Save to Pocket listen Print view
A corded telephone from the side, an arm in a white shirt holds up the receiver.

(Image: Gajus/Shutterstock.com)

4 min. read
By
  • Benjamin Pfister
This article was originally published in German and has been automatically translated.

Real-time applications such as telephony and web meetings with audio and video transmissions have special requirements for data transmission. Particularly in increasingly hybrid working environments from different locations or on the move, difficult network conditions often lead to poor audio quality. Cisco has now released an AI audio codec that is designed to enable good call quality even with extremely low bandwidths and high packet loss rates. It is now officially available in Webex Meetings and Webex Calling.

Choppy sound and unintelligible speech due to distortion are the effects of high packet loss rates, high jitter or excessive delay in data transmission. Current audio techniques, such as packet loss concealment, do not adequately address scenarios with high packet loss. According to Cisco, AI algorithms should now improve this.

The term codec combines the words encoder and decoder: the encoder compresses the analog audio waveform to a specific bit rate, while the decoder reconstructs the waveform on the receiving end. The goal of audio encoding is to compress audio data recorded via a microphone within a certain bit rate budget and reconstruct it at the receiving end as close as possible to the original audio data.
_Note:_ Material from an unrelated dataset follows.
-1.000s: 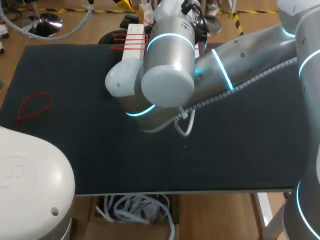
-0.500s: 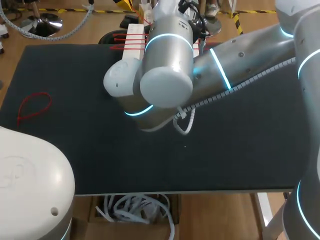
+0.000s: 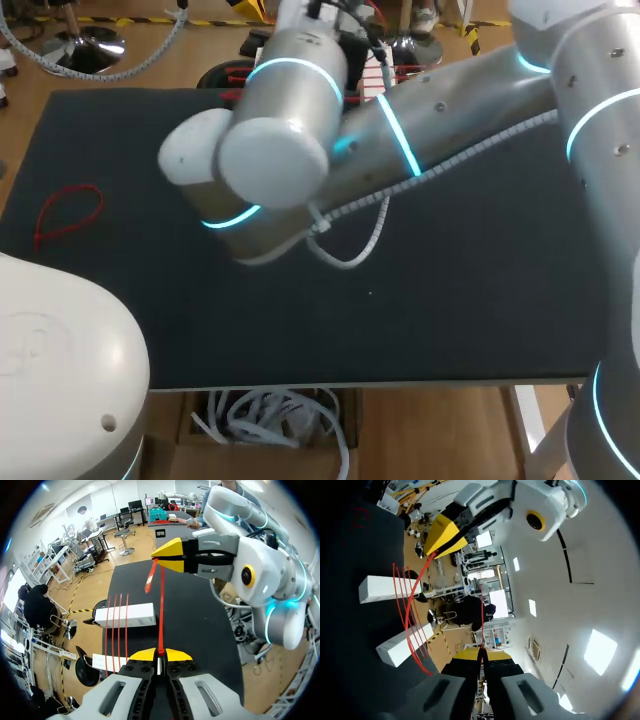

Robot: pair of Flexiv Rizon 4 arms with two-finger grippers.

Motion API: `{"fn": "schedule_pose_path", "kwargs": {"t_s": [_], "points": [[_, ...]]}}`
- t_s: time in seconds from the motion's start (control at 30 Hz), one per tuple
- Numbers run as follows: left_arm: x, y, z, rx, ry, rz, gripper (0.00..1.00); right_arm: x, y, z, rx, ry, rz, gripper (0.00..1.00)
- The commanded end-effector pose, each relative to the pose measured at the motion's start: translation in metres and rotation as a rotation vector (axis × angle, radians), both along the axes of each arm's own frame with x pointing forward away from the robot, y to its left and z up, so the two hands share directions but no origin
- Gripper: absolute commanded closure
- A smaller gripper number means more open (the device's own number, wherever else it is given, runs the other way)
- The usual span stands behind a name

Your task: Grab the tape and strap the tape.

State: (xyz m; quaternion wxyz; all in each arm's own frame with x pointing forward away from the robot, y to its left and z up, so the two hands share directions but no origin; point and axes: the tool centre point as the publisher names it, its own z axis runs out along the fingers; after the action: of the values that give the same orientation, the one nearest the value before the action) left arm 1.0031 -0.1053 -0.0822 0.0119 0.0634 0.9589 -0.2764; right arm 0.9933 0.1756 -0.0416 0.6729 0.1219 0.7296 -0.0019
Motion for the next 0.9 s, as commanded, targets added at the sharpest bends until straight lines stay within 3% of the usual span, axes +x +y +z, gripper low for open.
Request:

In real-time communication systems, the recorded audio is typically divided into frames. These are then compressed by the codec and packetized before transmission via a network connection. With typical audio codecs such as G.711a-Law, this happens every 20 milliseconds. The transmission takes place via unsecured UDP and the successful transmission of these audio packets depends on the stability and reliability of the network connection, which cannot always be guaranteed.

In some cases, packet loss concealment (PLC), i.e. masking of packet losses – specifically by repeating the audio data of the last successfully received packets, replacing lost packets with silence or reconstructing plausible filler audio based on typical speech patterns, has been used in the event of lost packets. However, repetition is not useful for real-time transmissions, as the latency is then too high.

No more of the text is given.